Exercise objective:
Below are records; copy every line in them that holds the word "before".

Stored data
########################################
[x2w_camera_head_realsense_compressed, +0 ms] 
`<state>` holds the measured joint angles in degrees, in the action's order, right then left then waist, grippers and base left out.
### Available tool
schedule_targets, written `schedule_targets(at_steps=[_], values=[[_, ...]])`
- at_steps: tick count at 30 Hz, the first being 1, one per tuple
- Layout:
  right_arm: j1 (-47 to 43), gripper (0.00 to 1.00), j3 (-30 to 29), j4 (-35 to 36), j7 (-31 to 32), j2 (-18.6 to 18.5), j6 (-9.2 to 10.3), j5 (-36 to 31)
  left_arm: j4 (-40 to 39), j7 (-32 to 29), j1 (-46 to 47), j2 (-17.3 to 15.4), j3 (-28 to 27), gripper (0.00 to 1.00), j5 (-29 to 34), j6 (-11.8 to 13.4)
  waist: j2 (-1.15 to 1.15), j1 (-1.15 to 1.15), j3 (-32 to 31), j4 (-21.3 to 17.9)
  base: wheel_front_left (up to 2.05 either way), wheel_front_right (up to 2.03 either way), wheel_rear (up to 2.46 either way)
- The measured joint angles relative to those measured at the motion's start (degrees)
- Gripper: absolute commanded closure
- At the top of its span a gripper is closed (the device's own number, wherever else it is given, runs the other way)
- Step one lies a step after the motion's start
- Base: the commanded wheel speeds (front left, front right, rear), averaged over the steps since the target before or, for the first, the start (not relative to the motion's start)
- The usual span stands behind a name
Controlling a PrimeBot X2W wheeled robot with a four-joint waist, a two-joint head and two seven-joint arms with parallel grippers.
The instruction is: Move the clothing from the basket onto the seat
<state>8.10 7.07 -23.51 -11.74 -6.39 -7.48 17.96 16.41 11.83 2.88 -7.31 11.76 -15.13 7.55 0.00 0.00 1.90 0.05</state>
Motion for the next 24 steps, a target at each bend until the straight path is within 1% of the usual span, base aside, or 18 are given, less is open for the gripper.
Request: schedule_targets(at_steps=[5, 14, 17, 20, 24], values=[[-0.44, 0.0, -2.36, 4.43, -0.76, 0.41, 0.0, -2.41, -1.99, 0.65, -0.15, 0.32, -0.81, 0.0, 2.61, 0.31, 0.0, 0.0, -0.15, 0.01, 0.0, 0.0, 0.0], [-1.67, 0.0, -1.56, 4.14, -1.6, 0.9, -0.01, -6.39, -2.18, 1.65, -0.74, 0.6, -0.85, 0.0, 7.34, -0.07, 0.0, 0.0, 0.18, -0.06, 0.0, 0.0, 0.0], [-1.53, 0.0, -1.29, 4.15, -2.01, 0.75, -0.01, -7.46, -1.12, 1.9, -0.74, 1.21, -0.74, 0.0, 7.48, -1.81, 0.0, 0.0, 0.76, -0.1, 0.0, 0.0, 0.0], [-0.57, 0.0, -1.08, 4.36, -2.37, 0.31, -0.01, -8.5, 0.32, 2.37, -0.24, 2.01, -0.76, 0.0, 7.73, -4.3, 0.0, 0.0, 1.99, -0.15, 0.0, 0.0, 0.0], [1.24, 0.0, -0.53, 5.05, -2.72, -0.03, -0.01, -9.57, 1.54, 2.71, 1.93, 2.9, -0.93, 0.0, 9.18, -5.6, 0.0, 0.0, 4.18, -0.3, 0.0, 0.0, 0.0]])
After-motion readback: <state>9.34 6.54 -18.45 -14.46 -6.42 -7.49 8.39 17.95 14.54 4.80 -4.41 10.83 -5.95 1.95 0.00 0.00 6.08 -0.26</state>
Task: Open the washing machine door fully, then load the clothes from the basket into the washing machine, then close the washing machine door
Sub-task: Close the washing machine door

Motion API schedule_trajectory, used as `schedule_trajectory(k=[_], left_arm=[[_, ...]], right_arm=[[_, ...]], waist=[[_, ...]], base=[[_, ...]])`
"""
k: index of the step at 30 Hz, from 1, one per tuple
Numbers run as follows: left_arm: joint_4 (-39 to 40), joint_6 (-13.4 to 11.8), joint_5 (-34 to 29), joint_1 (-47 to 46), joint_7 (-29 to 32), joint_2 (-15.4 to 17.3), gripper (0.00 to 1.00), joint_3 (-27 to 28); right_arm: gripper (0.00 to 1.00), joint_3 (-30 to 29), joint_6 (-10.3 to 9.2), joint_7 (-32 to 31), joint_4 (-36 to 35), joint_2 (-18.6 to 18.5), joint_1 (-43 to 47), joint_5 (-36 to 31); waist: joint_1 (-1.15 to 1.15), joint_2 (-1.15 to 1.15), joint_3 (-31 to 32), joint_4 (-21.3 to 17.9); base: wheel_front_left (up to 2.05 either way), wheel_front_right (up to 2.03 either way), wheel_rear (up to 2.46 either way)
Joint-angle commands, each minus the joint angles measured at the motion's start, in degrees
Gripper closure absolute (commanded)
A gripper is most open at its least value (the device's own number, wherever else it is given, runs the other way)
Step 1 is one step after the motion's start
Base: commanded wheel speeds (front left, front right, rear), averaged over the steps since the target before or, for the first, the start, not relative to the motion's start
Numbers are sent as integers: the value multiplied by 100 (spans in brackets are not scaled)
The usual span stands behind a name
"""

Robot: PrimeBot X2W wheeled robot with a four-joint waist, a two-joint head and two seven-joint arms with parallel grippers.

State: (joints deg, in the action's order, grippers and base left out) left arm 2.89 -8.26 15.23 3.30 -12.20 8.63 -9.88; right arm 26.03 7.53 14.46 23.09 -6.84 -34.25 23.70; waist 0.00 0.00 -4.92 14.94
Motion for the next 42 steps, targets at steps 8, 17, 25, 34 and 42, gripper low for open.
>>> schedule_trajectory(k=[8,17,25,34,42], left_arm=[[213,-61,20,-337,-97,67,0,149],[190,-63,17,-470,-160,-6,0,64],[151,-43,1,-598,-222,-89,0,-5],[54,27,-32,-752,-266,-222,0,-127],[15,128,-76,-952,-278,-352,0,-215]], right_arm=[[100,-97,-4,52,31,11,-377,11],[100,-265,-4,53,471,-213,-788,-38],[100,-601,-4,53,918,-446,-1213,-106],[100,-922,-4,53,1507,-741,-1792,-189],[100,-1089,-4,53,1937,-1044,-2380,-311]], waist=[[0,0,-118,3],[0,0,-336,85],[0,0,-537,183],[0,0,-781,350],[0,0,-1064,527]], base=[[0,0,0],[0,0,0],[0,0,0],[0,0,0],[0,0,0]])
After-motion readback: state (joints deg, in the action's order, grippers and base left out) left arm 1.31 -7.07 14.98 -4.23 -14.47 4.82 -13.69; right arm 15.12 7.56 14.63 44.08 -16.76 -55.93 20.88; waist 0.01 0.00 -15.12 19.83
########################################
Task result:
- Base: the commanded wheel speeds (front left, front right, rear), averaged over the steps since the target before or, for the first, the start (not relative to the motion's start)
Base: commanded wheel speeds (front left, front right, rear), averaged over the steps since the target before or, for the first, the start, not relative to the motion's start

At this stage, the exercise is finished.